**What you should do**
Provide only the number of lines below that contain the word "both".

___ Source material

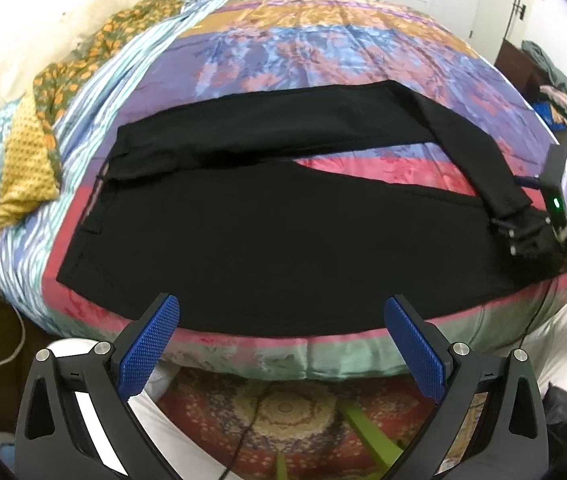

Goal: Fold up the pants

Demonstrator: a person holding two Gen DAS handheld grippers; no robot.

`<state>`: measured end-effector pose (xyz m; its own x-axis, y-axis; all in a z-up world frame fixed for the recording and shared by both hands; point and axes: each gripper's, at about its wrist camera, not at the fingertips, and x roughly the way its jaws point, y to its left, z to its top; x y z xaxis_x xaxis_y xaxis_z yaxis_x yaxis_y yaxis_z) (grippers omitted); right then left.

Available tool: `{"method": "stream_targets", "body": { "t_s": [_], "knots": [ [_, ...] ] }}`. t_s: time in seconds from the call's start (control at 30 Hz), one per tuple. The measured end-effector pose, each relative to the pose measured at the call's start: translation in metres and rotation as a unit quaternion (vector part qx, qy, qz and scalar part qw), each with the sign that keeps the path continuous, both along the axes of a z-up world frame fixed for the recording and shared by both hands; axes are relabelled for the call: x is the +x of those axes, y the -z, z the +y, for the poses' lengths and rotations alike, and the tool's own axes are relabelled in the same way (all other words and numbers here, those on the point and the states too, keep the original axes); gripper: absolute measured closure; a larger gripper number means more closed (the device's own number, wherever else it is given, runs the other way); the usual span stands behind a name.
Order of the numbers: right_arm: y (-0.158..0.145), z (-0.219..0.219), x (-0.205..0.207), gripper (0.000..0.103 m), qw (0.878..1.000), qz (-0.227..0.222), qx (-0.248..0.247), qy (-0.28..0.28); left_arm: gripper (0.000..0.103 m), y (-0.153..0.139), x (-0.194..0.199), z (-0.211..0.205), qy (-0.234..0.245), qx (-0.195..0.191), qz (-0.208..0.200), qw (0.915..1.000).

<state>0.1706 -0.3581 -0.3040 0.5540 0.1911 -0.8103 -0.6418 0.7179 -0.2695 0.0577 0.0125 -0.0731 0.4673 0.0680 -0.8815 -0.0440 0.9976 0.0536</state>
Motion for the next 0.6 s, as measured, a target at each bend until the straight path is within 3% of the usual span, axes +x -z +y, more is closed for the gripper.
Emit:
{"method": "stream_targets", "body": {
  "t_s": [0.07, 0.1, 0.13, 0.2, 0.27, 0.3, 0.37, 0.4, 0.43, 0.47, 0.53, 0.6],
  "knots": [
    [0.010, -0.026, 0.017, 0.016, 0.997, 0.039, 0.048, 0.040, 0.001, 0.002, 0.001, 0.002, -0.006, 0.000, 0.003, 1.0000],
    [0.007, -0.040, 0.030, 0.054, 0.994, 0.066, 0.067, 0.054, 0.001, 0.006, 0.004, 0.004, -0.011, -0.004, 0.011, 0.9999],
    [0.008, -0.048, 0.038, 0.082, 0.993, 0.073, 0.059, 0.076, 0.001, 0.009, 0.006, 0.006, -0.013, -0.009, 0.018, 0.9997],
    [-0.021, -0.070, 0.059, 0.082, 0.989, 0.057, 0.085, 0.106, 0.001, 0.013, 0.011, 0.006, -0.013, -0.012, 0.025, 0.9995],
    [-0.072, -0.107, 0.099, 0.082, 0.981, -0.007, 0.108, 0.163, 0.001, 0.015, 0.016, 0.001, -0.006, -0.008, 0.027, 0.9996],
    [-0.103, -0.133, 0.128, 0.081, 0.969, -0.047, 0.122, 0.208, 0.001, 0.016, 0.018, -0.003, 0.001, -0.006, 0.026, 0.9996],
    [-0.139, -0.181, 0.172, 0.063, 0.942, -0.089, 0.125, 0.298, 0.001, 0.015, 0.021, -0.009, 0.011, -0.001, 0.020, 0.9997],
    [-0.150, -0.202, 0.193, 0.034, 0.925, -0.100, 0.101, 0.351, 0.001, 0.015, 0.022, -0.011, 0.013, 0.001, 0.016, 0.9998],
    [-0.156, -0.216, 0.206, 0.022, 0.910, -0.114, 0.072, 0.392, 0.001, 0.015, 0.024, -0.011, 0.012, 0.002, 0.012, 0.9998],
    [-0.161, -0.222, 0.210, 0.022, 0.902, -0.123, 0.057, 0.410, 0.001, 0.016, 0.025, -0.009, 0.010, 0.001, 0.012, 0.9999],
    [-0.161, -0.214, 0.208, 0.023, 0.905, -0.118, 0.067, 0.404, 0.001, 0.023, 0.028, -0.001, -0.001, -0.005, 0.016, 0.9999],
    [-0.147, -0.178, 0.185, 0.022, 0.922, -0.090, 0.105, 0.362, 0.001, 0.032, 0.037, 0.014, -0.016, -0.004, 0.017, 0.9997]
  ]
}}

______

**Reply to the task**
2